--- Work to be completed ---
Report, in full, each line of the material below in which the string "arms" occurs.

--- Data shown ---
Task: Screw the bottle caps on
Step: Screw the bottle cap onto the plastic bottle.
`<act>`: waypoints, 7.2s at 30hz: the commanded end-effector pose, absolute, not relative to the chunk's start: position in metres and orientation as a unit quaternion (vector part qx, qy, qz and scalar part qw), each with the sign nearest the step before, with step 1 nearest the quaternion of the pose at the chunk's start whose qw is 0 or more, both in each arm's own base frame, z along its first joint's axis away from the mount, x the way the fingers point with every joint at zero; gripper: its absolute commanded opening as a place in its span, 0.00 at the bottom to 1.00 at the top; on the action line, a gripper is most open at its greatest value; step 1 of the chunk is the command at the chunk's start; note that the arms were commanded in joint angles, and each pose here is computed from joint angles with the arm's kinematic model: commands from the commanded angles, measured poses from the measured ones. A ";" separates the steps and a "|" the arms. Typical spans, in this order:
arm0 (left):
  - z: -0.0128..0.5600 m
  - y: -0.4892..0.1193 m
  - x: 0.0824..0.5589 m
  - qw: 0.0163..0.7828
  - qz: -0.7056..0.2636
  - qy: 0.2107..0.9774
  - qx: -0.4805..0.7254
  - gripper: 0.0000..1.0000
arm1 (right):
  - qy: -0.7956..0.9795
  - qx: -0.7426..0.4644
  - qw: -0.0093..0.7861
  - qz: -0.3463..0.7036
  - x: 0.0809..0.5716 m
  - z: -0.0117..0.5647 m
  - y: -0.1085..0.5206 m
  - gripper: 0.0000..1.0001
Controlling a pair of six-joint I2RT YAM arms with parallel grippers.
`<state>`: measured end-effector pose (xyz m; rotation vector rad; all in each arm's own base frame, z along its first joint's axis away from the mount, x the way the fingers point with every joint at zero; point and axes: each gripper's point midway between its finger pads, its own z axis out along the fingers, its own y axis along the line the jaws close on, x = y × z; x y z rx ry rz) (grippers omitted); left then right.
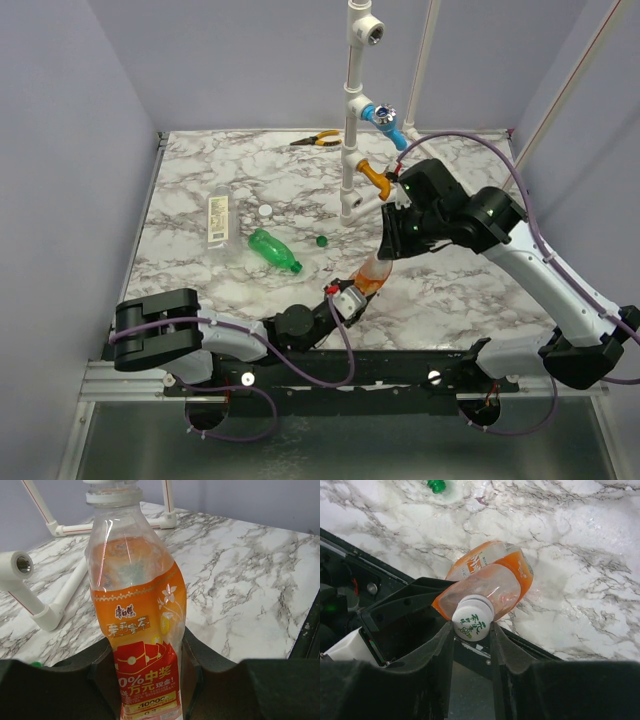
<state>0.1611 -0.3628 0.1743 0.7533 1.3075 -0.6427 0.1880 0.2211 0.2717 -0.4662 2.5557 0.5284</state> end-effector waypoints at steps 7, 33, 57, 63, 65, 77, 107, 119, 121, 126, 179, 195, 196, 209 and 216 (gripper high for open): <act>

--- Exercise output ---
`<act>`: waypoints, 7.2s at 30hz: the commanded end-effector pose, absolute, not relative to the chunk's start: position in metres and orientation as a unit quaternion (vector part qx, qy, qz and scalar part qw), each with the sign nearest the step before, with step 1 nearest the quaternion of the pose at the chunk's start whose qw is 0 or more, both in each arm's own base frame, z along its first joint's axis away from the mount, x the way the fingers point with every joint at zero; gripper: its absolute commanded opening as a place in its span, 0.00 at the bottom to 1.00 at the top; on the action line, a gripper is most open at its greatest value; step 1 of the chunk is the command at the chunk's start; note that the arms were commanded in joint angles, and each pose here is computed from joint angles with the arm's kinematic model: commands from the commanded angles, measured poses from the measured ones. A ";" separates the steps and a "|" the arms. Typical spans, in this order:
Controlling a pair of six-joint I2RT YAM arms with parallel grippers.

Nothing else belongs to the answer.